__PROVIDED MATERIAL__
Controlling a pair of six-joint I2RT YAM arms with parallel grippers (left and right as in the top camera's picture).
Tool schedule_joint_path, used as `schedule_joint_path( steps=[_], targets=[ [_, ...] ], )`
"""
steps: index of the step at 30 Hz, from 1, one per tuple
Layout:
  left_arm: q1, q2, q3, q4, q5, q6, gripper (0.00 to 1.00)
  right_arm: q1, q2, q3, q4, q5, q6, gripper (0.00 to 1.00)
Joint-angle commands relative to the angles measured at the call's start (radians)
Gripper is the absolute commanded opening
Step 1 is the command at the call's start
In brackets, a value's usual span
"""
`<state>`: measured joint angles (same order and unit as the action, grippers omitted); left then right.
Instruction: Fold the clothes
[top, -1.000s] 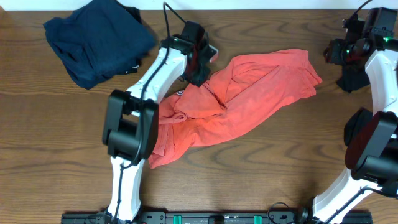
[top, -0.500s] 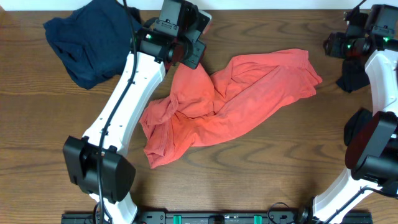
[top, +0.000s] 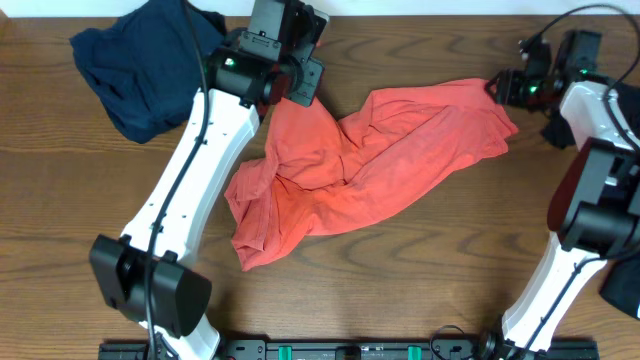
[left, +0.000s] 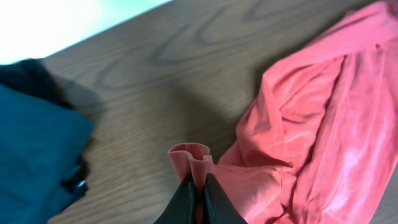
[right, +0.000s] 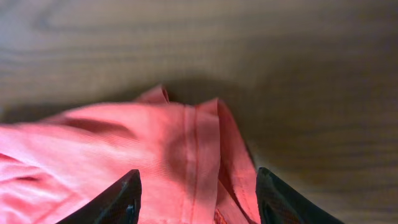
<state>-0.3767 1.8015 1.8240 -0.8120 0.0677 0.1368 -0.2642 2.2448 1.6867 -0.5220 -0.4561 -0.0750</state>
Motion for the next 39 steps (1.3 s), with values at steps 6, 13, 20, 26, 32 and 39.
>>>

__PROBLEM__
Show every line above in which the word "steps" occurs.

__OUTPUT FOR THIS TASK__
Tool schedule_joint_path, used as `schedule_joint_path( steps=[_], targets=[ [_, ...] ], )`
steps: index of the step at 30 Hz, from 1, one per tuple
Motion for the next 39 steps (1.3 s), with values at steps 6, 13, 20, 26, 32 and 39.

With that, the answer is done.